Derzeit laufe noch ein kirchenrechtliches Verfahren gegen einen Geistlichen wegen einer mutmaßlichen Tat in den 70ern. Strafrechtlich seien die Vorwürfe verjährt. „In einem weiteren Fall ist trotz des Todes des Beschuldigten auf Grund mehrerer, voneinander unabhängiger Beschuldigungen von einer juristisch vergleichbaren Sicherheit auszugehen. Drei kirchenrechtliche Verfahren hätten „nach staatsanwaltlicher Befassung ohne Urteil oder Strafbefehl“ zur Einstellung des kirchenrechtlichen Verfahrens mangels Beweisen geführt.

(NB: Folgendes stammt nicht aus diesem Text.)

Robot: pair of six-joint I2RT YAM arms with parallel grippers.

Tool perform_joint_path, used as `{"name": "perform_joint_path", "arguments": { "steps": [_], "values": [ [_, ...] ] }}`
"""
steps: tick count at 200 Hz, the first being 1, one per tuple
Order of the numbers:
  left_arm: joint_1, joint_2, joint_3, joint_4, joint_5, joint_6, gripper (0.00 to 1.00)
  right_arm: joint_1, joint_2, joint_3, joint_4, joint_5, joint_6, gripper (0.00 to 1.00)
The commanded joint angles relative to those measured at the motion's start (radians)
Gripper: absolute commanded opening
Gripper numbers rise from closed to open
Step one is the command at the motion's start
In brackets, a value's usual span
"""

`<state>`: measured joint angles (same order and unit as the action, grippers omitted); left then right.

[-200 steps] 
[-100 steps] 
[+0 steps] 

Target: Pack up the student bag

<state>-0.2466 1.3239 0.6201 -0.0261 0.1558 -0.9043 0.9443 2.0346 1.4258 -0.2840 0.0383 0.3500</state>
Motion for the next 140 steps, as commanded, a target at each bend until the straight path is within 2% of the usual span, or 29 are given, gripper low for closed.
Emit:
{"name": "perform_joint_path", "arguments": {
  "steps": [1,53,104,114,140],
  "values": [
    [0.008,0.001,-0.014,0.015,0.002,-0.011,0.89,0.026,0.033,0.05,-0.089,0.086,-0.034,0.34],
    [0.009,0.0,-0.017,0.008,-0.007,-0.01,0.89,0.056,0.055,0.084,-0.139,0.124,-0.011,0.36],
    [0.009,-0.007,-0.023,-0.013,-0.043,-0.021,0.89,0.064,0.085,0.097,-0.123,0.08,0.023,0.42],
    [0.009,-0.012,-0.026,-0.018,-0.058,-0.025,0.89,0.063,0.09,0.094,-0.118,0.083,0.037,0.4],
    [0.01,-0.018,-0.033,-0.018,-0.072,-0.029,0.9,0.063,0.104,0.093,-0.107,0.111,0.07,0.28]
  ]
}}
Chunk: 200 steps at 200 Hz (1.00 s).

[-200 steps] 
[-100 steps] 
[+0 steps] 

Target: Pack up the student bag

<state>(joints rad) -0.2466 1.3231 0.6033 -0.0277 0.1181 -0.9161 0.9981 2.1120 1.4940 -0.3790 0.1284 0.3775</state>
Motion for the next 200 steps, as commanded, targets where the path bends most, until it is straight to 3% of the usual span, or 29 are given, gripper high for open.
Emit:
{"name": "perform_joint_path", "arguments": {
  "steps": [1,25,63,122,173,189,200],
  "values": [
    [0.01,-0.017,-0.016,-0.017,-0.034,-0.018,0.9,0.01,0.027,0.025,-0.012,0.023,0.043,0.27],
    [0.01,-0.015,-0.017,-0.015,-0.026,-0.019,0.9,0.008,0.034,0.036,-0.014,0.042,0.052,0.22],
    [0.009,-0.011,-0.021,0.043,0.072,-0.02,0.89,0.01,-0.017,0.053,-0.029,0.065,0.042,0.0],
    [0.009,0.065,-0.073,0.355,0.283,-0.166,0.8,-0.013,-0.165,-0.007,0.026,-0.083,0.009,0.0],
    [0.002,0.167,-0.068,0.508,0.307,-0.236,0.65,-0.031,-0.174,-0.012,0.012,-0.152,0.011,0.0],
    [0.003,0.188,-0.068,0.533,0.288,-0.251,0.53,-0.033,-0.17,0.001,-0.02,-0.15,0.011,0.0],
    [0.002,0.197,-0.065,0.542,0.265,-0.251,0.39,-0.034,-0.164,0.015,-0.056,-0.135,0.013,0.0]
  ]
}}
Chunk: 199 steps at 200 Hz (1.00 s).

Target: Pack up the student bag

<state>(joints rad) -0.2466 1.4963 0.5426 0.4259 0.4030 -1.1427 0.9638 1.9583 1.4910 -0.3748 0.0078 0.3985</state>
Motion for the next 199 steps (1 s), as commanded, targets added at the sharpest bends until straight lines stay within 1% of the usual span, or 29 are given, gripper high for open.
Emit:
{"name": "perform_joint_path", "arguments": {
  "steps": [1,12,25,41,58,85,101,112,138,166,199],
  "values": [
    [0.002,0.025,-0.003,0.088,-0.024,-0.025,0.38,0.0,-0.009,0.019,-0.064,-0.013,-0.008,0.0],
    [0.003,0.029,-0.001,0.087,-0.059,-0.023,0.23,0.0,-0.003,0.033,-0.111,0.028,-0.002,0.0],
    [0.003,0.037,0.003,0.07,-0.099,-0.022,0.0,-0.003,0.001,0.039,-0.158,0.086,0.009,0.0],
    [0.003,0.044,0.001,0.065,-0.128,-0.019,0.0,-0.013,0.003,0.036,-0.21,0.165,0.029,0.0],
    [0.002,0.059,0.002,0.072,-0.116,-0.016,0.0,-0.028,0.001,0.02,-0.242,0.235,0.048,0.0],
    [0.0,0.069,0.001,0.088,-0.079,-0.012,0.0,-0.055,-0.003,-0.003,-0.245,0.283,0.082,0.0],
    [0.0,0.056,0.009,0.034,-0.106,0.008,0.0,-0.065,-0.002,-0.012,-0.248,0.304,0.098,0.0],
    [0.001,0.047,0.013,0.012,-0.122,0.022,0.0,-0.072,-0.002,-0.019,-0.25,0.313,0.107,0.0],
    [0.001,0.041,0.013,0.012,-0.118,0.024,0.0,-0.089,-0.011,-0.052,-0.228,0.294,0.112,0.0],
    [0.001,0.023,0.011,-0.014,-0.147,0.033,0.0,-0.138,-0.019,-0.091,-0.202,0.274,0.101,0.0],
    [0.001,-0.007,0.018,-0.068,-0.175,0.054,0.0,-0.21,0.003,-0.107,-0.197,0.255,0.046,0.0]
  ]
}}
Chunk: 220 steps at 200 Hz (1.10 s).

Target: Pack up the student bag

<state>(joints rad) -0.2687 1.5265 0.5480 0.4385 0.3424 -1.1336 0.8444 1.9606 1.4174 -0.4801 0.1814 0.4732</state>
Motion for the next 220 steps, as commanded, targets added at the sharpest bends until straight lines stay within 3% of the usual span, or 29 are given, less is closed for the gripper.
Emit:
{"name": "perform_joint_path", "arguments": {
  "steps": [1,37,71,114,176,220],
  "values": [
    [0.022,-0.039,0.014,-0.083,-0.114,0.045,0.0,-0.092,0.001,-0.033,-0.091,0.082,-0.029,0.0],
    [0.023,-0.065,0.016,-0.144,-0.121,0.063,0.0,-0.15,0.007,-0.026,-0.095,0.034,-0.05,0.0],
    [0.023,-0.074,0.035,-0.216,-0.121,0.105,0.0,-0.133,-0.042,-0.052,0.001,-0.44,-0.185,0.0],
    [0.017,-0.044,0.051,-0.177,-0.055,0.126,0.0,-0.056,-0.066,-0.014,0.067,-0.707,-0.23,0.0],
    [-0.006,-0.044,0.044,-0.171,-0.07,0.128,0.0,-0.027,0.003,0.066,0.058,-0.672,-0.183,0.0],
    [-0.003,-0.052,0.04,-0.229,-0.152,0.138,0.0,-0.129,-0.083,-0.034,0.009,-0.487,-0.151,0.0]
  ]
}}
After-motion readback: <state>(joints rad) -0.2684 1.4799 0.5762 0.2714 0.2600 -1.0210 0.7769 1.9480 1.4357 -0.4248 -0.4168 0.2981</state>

Zahlen wurden „zur Verfügung gestellt“

Sämtliche genannten Zahlen und Daten seien ihm von der Bistumsleitung bzw. Generalvikar Michael Fuchs „zur Verfügung gestellt“ worden, schreibt Linder. Er scheint sie also nicht auf Basis eigener Recherchen oder Einsicht in Unterlagen zu kennen. Aus dem Bericht geht denn auch nicht klar hervor, wie viele Opfer vom Bistum als nicht glaubwürdig eingestuft oder wie viele Anträge auf Entschädigung abgelehnt wurden.

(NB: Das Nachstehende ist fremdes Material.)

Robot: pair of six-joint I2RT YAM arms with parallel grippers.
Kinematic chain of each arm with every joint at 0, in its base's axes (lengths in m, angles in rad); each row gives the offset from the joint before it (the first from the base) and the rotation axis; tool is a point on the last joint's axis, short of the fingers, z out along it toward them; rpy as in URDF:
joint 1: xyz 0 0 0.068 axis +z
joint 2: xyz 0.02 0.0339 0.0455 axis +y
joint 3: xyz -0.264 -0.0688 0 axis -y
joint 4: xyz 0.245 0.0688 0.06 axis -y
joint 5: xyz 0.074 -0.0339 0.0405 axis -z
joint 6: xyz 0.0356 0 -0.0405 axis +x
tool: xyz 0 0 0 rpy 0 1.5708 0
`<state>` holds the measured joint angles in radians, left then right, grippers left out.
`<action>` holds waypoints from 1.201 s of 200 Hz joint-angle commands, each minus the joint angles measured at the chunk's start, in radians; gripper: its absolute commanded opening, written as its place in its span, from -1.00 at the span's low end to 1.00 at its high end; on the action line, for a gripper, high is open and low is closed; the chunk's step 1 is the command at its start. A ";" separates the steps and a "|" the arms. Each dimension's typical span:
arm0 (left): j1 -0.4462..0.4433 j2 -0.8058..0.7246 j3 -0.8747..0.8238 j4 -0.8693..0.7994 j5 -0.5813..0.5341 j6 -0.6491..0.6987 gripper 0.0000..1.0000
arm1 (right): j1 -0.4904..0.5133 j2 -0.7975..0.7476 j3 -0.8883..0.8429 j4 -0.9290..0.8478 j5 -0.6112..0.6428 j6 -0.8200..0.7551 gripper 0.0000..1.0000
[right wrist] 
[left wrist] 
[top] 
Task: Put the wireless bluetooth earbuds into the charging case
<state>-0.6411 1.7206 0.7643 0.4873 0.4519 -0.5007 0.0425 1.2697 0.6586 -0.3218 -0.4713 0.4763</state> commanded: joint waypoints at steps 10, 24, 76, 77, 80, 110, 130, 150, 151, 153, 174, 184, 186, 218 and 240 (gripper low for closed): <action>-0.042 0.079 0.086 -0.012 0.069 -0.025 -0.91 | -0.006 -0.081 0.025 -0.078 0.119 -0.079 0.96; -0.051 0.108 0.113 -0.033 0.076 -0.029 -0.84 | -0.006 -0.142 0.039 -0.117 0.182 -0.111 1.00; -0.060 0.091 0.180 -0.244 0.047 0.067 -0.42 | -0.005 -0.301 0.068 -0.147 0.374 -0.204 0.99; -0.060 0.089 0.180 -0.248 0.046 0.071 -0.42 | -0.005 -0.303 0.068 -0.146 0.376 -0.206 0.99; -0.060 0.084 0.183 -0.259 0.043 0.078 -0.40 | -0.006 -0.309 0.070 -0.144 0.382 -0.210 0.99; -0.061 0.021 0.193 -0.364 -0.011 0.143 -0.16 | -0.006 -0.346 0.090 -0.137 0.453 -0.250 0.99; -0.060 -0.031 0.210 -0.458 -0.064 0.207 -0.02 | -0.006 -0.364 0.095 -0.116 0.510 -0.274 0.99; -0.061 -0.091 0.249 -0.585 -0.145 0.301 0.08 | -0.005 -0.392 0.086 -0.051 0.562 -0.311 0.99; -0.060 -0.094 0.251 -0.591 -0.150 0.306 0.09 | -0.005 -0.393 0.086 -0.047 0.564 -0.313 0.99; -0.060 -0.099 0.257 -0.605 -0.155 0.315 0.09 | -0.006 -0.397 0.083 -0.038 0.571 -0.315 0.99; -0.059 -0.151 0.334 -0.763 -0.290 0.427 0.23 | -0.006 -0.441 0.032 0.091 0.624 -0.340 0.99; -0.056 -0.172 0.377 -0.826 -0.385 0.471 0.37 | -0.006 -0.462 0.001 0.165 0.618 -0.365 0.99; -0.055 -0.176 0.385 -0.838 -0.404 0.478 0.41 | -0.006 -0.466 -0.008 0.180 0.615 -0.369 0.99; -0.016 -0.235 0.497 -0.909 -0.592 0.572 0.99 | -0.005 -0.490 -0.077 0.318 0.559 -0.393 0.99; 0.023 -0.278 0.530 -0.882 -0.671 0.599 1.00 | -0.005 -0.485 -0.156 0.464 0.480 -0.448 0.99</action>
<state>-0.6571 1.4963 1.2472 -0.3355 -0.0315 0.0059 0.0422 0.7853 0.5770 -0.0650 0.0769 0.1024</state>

Rückfragen unserer Redaktion bei Empfängern jener wortgleichen, von Generalvikar Fuchs unterzeichneten Serienbriefe, mit denen das Bistum mehrere Betroffene der Lüge bezichtigt hatte, („Wir konnten (…) Ihre Aussagen zur Frage eines sexuellen Missbrauchs nicht nachvollziehen.“) ergaben, dass das Bistum ihnen gegenüber weiter eine harte Haltung zeigt. Trotz gegenteiliger Versprechen von Bischof Rudolf Voderholzer gab es bei den früheren Domspatzen keinerlei Rückmeldung mehr, von einer Entschuldigung oder Entschädigung ganz zu schweigen. Einzig Birgit Böhm hatte sich, noch kurz vor ihrem Tod, bei einem der Empfänger dafür entschuldigt, dass dieses Schreiben „zu einer so großen Belastung“ für ihn geworden sei.

Einer von ihnen musste sich im Jahr 2012 durch einen von der Diözese beauftragten Anwalt erklären lassen, dass es kein sexueller Missbrauch sei, wenn ein erwachsener Mann den Kopf eines Kindes zwischen die Beine nimmt, stöhnend seinen Penis am Genick des Kindes reibt, während er ihm gleichzeitig auf den nackten Hintern schlägt. Das Stöhnen könne nämlich von der Anstrengung beim Verprügeln kommen.

Der „unabhängige Fachanwalt“

Zu diesem „unabhängigen Fachanwalt“ werden Betroffene „in weniger eindeutig erscheinenden Fällen“, wie es in Linders Bericht heißt, offenbar weiterhin geschickt, um ihre Schilderungen auf „Plausibilität“ prüfen zu lassen. „Dabei liegt die Schwelle der Plausibilität – falls nicht ohnehin ein juristisches Urteil Klarheit gebracht hat – weit unterhalb einer juristischen Beweiskraft.“ Diese Erfahrung haben – siehe oben – zumindest nicht alle gemacht.

Linder, der erst seit November 2013 im Amt ist, kann man all das zweifelhafte Verhalten der Diözese Regensburg in der Vergangenheit kaum anlasten. Der 68jährige teilt in seinem Bericht auch unmissverständlich seine Überzeugung mit, „dass sich nur eine Minderzahl der Opfer an die Diözese wendet“. Er wolle „mit dem Bericht auch dazu ermutigen, das Gespräch mit dem Missbrauchsbeauftragten zu suchen und von dem Antragsverfahren Gebrauch zu machen“.